Targeted Gene Editing in the Treatment of X-Linked Hyper-IgM Syndrome

There is currently no curative treatment option for patients with a rare immunodeficiency called X-Linked Hyper-IgM syndrome (XHIM) if they do not have a bone marrow match or if they have been diagnosed with comorbidities that make stem cell transplant too risky. Even with a match, stem cell transplants have significant immunologic risks. This is also true for patients affected by other primary immune deficiencies and blood disorders. However, gene modified hematopoietic stem cells where the specific gene mutation is corrected can cure XHIM can provide a new therapeutic option for these patients. During this research proposal, we have identified a way to correct any mutation at the gene responsible for XHIM (called CD40 Ligand, or CD40L) using a gene editing technology called CRISPR/Cas9. The CRISPR/Cas9 system creates a targeted break in the DNA at the beginning of the CD40L gene; at around the same time this break occurs, a corrective DNA sequence that encodes a normal copy of the CD40L gene is introduced. This corrective CD40L gene sequence can then be inserted at the site of the CRISPR/Cas9 break in the DNA. This allows the gene to be fixed and remain under control of natural elements surrounding the gene that tell it when to turn on and off.

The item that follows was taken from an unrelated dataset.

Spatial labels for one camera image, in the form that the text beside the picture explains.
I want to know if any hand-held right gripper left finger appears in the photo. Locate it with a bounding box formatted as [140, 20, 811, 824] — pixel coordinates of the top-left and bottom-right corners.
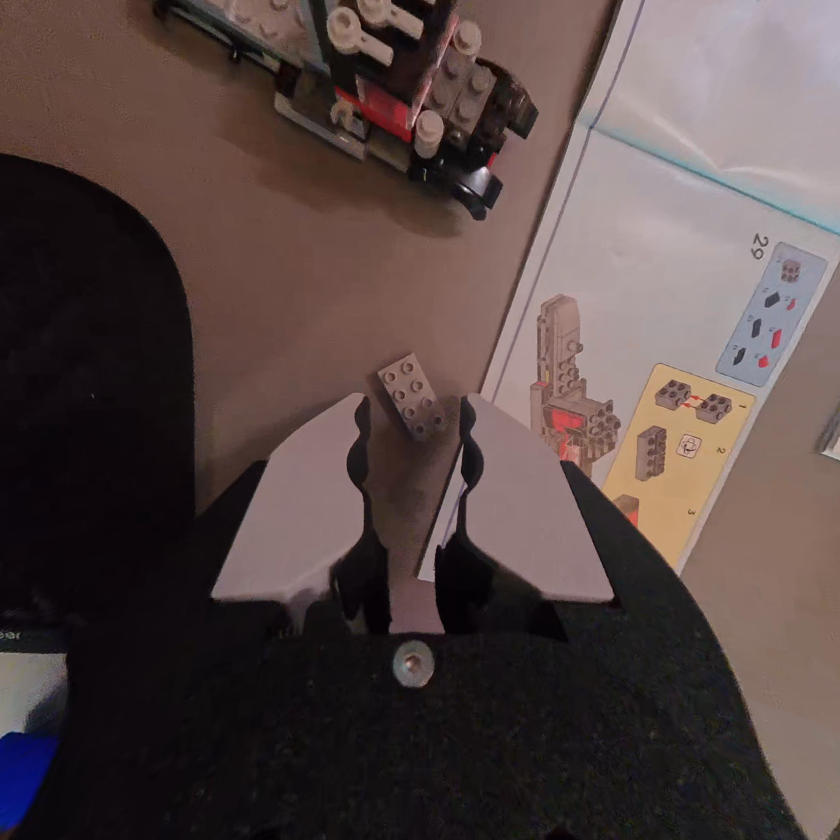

Since this technology has high efficiency in bone marrow stem cells, XHIM patients can potentially be treated if their bone marrow is harvested, the CD40L gene is fixed in the lab, and their own, now corrected, bone marrow is returned to them. This eliminates any risk of rejection and requires lower loses of chemotherapeutic drugs needed for bone marrow conditioning. If gene corrected stem cells engraft successfully, these stem cells will give rise to normal T cells that can restore immune function.